Thérèse m’aimait : elle avait de l’esprit, de l’imagination ; tout ce qui concernait l’amour était pour elle une affaire sérieuse, dont elle était toujours prête à se mêler. Je crus pouvoir lui confier mes peines et leur cause, et je fis bien. Je reçus, en effet, de cette bonne fille tous les secours dont je pouvais avoir besoin.

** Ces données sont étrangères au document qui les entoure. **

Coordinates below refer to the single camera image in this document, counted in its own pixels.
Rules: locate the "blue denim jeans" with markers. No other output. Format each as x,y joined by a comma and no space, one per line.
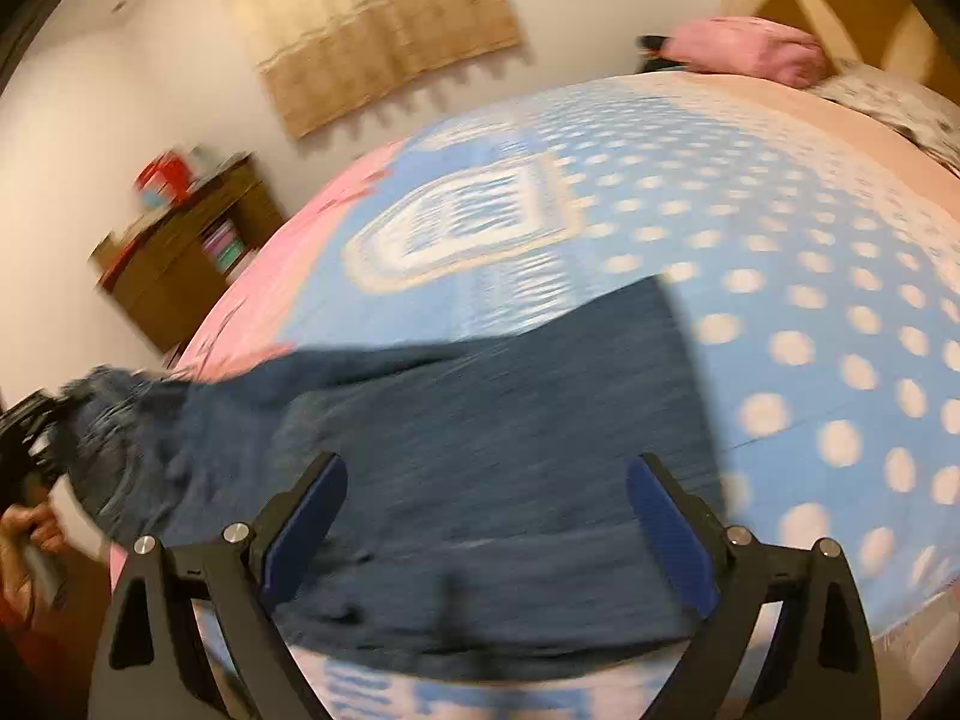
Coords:
465,465

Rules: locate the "red gift bag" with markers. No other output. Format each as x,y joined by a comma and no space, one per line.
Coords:
165,176

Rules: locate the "folded pink quilt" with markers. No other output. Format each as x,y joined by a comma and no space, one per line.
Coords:
750,49

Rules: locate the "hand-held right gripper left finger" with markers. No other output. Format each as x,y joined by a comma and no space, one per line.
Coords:
304,532

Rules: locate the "beige patterned curtain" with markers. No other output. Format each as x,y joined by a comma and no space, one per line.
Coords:
367,30

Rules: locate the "open cardboard box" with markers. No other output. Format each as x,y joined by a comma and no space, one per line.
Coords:
111,251

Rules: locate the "stack of books in desk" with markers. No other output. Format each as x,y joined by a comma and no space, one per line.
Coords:
223,247

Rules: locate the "bed with pink-blue bedspread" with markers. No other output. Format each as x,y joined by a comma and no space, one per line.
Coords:
750,255

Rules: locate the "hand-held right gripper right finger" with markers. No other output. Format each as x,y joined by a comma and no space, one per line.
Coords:
673,532

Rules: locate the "peach bed sheet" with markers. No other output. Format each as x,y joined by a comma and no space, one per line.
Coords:
847,150

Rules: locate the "person's left hand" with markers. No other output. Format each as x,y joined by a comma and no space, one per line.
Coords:
41,526

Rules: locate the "brown wooden desk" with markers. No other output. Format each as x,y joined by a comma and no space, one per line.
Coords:
172,277

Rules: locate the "dark clothes pile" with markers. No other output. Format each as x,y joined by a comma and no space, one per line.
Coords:
654,52

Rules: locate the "grey patterned pillow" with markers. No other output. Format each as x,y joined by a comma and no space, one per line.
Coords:
892,109

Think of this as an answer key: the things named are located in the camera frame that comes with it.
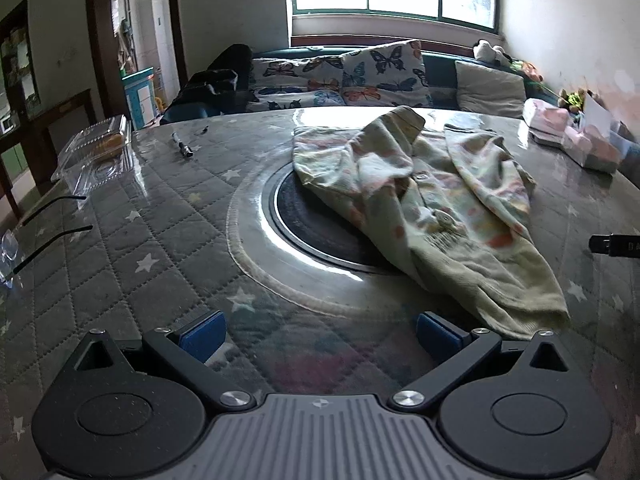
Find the panda plush toy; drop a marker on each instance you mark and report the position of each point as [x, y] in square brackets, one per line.
[487, 52]

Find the flat grey box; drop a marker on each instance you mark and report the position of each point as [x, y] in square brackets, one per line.
[545, 137]

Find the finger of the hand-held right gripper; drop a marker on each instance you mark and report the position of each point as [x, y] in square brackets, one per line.
[612, 245]

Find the dark wooden door frame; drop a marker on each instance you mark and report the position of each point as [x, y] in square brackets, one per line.
[97, 35]

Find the dark wooden side table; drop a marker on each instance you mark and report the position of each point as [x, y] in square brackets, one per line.
[45, 120]

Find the dark clothes pile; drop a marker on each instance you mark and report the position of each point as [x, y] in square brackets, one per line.
[220, 85]

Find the dark blue sofa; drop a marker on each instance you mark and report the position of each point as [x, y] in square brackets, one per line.
[440, 67]

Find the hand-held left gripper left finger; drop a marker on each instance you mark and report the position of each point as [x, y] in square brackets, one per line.
[202, 335]

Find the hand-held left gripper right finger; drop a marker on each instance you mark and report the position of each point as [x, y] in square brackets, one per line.
[437, 335]

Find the clear plastic food container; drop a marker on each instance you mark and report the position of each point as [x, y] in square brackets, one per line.
[97, 152]

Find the black-framed eyeglasses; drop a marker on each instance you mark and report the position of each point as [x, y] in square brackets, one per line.
[7, 247]

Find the green patterned baby cardigan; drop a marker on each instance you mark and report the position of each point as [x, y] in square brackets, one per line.
[450, 220]

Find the grey quilted star tablecloth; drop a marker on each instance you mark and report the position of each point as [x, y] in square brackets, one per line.
[150, 220]

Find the black marker pen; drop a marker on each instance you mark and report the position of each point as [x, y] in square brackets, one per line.
[181, 145]

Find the small blue cabinet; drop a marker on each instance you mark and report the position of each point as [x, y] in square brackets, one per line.
[140, 95]

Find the dark wooden display cabinet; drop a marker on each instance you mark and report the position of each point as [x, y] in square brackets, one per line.
[20, 60]

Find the grey pillow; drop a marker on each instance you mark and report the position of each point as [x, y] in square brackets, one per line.
[490, 87]

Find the pink and green tissue pack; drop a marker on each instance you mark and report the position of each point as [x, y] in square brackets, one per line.
[590, 147]

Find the round black induction cooktop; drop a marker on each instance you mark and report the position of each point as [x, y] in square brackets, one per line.
[310, 210]

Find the small brown plush toy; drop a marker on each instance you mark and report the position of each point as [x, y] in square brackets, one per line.
[574, 100]

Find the large butterfly print pillow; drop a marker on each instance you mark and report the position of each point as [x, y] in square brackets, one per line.
[385, 72]

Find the green and orange plush toy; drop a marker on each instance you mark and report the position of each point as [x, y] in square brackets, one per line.
[530, 71]

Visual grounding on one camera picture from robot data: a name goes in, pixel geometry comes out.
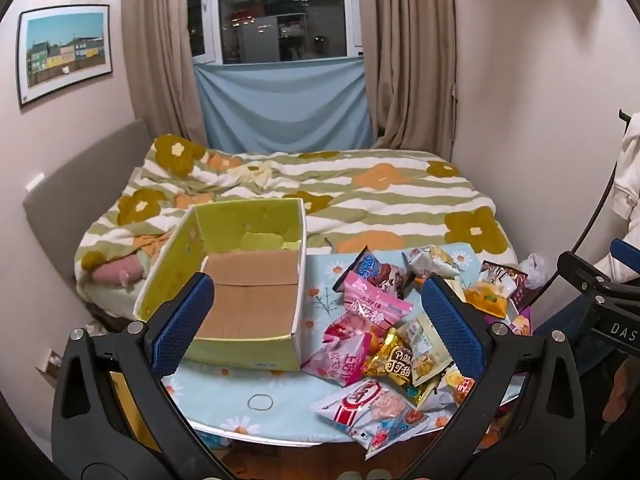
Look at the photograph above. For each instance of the pink strawberry snack packet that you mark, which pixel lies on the pink strawberry snack packet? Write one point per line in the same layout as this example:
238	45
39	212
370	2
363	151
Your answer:
342	347

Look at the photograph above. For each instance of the beige curtain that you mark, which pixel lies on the beige curtain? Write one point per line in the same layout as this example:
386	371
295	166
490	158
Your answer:
410	60
160	50

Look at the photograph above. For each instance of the white red snack packet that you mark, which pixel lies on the white red snack packet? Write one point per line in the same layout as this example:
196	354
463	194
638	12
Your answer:
380	410

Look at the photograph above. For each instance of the striped floral blanket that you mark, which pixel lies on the striped floral blanket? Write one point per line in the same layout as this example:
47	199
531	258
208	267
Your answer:
375	200

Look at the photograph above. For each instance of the white plastic bag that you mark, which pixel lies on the white plastic bag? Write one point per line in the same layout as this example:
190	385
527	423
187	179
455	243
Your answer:
532	267

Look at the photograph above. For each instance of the floral blue tablecloth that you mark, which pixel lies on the floral blue tablecloth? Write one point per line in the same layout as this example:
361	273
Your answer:
280	390

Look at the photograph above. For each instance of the blue brown cookie packet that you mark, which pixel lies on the blue brown cookie packet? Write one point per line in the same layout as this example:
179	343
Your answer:
382	271

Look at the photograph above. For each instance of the white garment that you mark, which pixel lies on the white garment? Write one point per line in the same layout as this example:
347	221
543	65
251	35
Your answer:
630	170

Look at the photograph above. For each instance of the gold snack packet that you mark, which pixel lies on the gold snack packet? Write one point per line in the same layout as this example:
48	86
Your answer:
392	355

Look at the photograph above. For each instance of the brown white snack packet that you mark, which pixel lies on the brown white snack packet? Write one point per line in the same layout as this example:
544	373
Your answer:
502	274

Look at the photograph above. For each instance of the green cardboard box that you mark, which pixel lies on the green cardboard box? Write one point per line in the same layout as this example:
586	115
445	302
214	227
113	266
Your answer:
240	300

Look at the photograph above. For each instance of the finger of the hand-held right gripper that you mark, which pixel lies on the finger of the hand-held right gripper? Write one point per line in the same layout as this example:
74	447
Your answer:
627	252
590	277

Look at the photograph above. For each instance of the rubber band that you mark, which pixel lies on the rubber band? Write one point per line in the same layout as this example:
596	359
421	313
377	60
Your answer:
248	402

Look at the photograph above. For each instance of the pink plush pillow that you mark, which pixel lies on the pink plush pillow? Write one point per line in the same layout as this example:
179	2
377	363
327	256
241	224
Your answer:
117	271

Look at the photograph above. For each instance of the pink candy packet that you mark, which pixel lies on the pink candy packet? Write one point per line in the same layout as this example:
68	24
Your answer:
372	297

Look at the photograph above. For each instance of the orange red snack packet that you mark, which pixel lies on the orange red snack packet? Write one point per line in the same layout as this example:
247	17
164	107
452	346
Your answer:
462	386

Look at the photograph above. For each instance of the black hoop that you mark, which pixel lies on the black hoop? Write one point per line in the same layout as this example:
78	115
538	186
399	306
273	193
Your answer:
597	210

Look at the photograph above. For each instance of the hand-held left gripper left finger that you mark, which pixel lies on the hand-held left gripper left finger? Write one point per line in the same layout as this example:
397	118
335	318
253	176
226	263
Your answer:
182	320

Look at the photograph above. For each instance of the pale grey snack packet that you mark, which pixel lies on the pale grey snack packet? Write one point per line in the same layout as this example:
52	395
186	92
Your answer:
432	260

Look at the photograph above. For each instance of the framed houses picture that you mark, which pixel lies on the framed houses picture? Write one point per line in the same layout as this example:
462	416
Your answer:
65	52

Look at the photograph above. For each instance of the window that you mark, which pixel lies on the window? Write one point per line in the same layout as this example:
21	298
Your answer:
280	15

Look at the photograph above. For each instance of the grey padded headboard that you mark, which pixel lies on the grey padded headboard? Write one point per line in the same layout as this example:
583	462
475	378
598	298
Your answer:
75	185

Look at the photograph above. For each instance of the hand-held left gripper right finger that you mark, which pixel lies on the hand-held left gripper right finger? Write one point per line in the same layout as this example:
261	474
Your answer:
452	322

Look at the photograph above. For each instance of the light blue cloth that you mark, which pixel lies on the light blue cloth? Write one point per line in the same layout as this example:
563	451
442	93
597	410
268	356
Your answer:
285	105

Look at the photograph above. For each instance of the white green snack packet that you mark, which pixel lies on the white green snack packet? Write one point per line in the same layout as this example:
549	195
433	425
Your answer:
425	345

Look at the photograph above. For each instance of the person's right hand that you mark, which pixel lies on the person's right hand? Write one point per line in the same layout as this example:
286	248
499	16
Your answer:
627	385

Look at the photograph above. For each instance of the white wall switch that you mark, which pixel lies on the white wall switch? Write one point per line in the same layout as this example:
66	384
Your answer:
35	181

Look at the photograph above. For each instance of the white wall socket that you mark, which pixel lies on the white wall socket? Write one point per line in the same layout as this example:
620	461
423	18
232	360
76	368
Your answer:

« — Ce beau M. Fiorelli, me disait-elle, n’est rien moins qu’insensible, je vous l’assure ; et madame votre tante ne le tient pas si fort en son pouvoir que vous ne puissiez vous-même bientôt le posséder. Vous piquez ma générosité, mademoiselle, et vous forcez mon secret dans ses derniers retranchements. Apprenez donc que votre bel Italien n’est point amoureux de madame. » Mon sang recommençait à circuler ; mon cœur se dilatait ; Thérèse me rendait la vie. « Je ne sais, continua-t-elle, quelle timidité déplacée a pu empêcher le jeune objet de votre amour de vous déclarer tout celui qu’il a pour vous. Sans doute il mesure la difficulté de vous intéresser au désir qu’il aurait d’y réussir. Quoi qu’il en soit, M. Géronimo vous aime, il me l’a dit ; et n’osant vous l’avouer à vous-même, il m’avait souvent sollicitée de vous pressentir. »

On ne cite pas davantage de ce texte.